From Gottfriend Hensel's 1791 Synopsis Universae Philologiae
I've said on a couple livestreams that the ideal way for an English speaker to begin learning or excel in learning other major European languages (Spanish, French, Italian and German) is to use Michel Thomas's audiotapes. They can be found for free on Pirate Bay and other sites, but you can also buy them on his official site.
This style of audiotapes is so far above any other, it's hard to even put it in words. They make really exceptional promises: "learn a language in 8 hours" and in some sense I'm inclined to agree.
They certainly give a reflexive foundation that makes learning anything else about a language very easy. There are multiple courses and they're worth listening to multiple times until it's a totally internalized.
The tapes all have Thomas locked in a room with two people who don't know the language, one male, one female. Thomas simply teaches and illicit basic responses from the two students, teaching them as they go. As the listener, your part is to say the proper responses to yourself before the example students. At all points in time, the students are creating novel sentences, combining basic concepts.
Probably the most important part of the tapes is the lack of vocabulary taught. You don't get 20 irrelevant nouns with each lesson to memorize that you don't even now how to use. What new words you "learn" are mostly shared in common with English. The goal is to make you fluent before you have to memorize words.
Thomas, instead, actually teaches the language and how to be constructive in it: the verbs, the verb inflections, how to combine them, basic pronouns and the like. Only once the students understand them does he move on to the words for real-world objects. Thomas will sometimes explain why he does this in the course, but it amounts to what I've said in other places: you can guess or figure out nouns or talk around them, but if you don't know how to put verbs together, you just don't know the language and you can't even fake it. It is much easier to learn nouns after you actually learn the structure of the language and can actually use them.
You're never told to "listen to this passage and think about what it means" in the Thomas method. The Thomas method is entirely productive: you make the sentences and you have to put yourself in the mindset of how the language works.
A lot of other audiotapes, say Pimsleur, have you sit and listen to text and implicitly ask you to "translate" it. This in essense, keeps you thinking in English, or thinking in translating mode. The also keep you chained to canned responses in a single dialog. When people do this, they ignore the actual structure/grammar of the language, listen for big noticable nouns, and then piece together what the sentence means. This is always a bad idea.
It's honestly rare that you even ever see a "good teacher." By that I mean someone who can easily keep track of what his students know and can devise questions perfect to pry their knowledge. Thomas is just honestly good at this and it goes a long way. In the tapes, if he notices that a student repeatedly messing something up, he knows how to elicit better responses and remind them of what they need. This is 99% of teaching, despite the fact that it's a really rare skill.

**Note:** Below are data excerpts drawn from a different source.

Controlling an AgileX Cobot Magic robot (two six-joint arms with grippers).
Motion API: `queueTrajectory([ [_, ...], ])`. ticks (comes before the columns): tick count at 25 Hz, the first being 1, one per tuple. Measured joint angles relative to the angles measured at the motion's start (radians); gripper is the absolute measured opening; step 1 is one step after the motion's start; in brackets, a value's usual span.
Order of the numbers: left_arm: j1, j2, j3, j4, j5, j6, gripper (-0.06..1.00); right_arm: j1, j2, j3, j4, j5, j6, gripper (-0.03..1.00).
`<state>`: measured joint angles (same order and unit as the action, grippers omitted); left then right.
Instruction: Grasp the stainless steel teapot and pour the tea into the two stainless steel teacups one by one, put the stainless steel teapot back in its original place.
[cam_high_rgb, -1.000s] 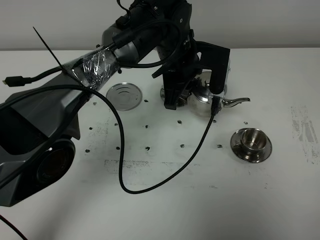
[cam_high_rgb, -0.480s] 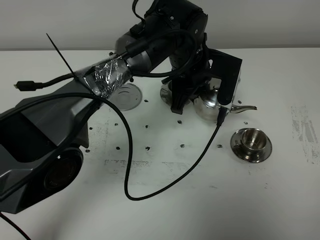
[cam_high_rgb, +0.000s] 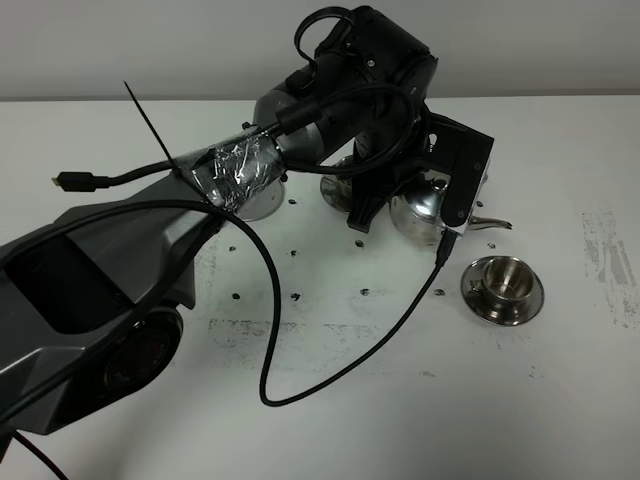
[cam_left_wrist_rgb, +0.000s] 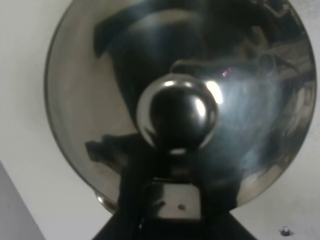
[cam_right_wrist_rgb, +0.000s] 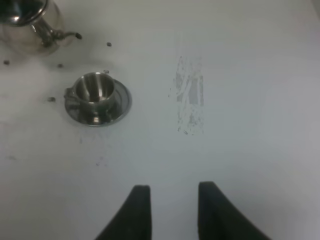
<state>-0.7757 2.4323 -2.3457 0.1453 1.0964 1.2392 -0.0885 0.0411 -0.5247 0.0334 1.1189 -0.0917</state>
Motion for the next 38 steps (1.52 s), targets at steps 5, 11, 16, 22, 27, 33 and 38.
queueTrajectory([
  [5,-0.017,0.014,-0.001,0.023,-0.022,0.002,0.19,0.0,0.0,0.0,0.0,0.0,0.0,0.23],
  [11,-0.032,0.034,-0.001,0.049,-0.022,0.002,0.19,0.0,0.0,0.0,0.0,0.0,0.0,0.23],
  [16,-0.05,0.034,-0.001,0.106,-0.022,0.002,0.19,0.0,0.0,0.0,0.0,0.0,0.0,0.23],
  [22,-0.069,0.043,-0.001,0.141,-0.024,0.002,0.19,0.0,0.0,0.0,0.0,0.0,0.0,0.23],
  [27,-0.089,0.055,-0.001,0.198,-0.025,0.002,0.19,0.0,0.0,0.0,0.0,0.0,0.0,0.23],
  [33,-0.108,0.061,-0.001,0.258,-0.028,0.002,0.19,0.0,0.0,0.0,0.0,0.0,0.0,0.23],
  [38,-0.119,0.072,-0.001,0.298,-0.038,0.002,0.19,0.0,0.0,0.0,0.0,0.0,0.0,0.23],
])
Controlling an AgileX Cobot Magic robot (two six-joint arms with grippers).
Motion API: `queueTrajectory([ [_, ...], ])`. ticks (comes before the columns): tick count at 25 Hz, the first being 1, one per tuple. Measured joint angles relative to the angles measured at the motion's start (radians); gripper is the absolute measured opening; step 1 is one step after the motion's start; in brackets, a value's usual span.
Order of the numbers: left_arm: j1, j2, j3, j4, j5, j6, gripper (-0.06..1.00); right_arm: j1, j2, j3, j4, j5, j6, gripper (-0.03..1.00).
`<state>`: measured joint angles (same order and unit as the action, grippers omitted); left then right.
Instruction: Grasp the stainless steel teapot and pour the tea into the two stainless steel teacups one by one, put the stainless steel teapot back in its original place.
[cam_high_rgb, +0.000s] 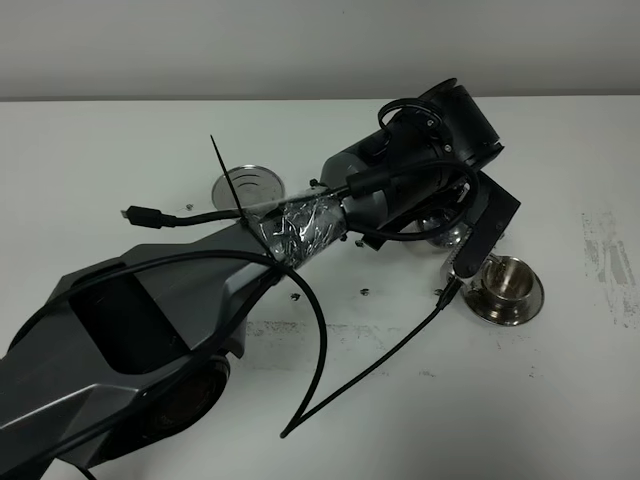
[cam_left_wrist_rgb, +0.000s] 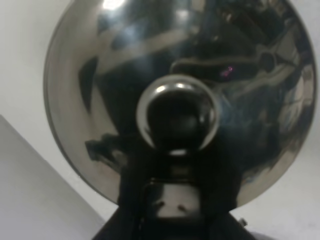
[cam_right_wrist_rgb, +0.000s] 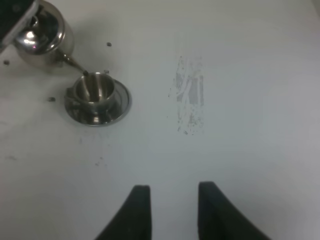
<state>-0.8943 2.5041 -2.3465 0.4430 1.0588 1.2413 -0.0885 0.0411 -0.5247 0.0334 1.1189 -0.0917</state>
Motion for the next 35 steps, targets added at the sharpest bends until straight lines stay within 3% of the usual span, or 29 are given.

After Michel Thomas's death (or perhaps a little before) the company running his website above put out tapes for many other languages: Chinese, Arabic, Hindi, Japanese, etc. under his name. They are done "in his method" theoretically, but they are no good. They do weird things like have two different teachers: one who instructs the students and one who is a native speaker of the language to say the sentences in it. I think the idea behind it was to make sure you hear a "perfect" accent, but it's a total waste and the sponteneity required for actual teaching is lost because you have these two different people trying organize among themselves. I think the teachers lack the introspective skill to keep tabs on the students' learning that I mentioned above, so all-in-all, I think they're awkward and fake.
Donovan Nagel (you may know him from his YouTube channel on BSD) gave Michel Thomas a negative review after using the "Michel Thomas" Arabic tapes. I listened to part of the Chinese tapes and they were not worth it (if you want to learn Chinese I've written about what I recommend).
But the real Michel Thomas tapes: Spanish, French, Italian, German, done by the man himself, are the best for all their respective languages.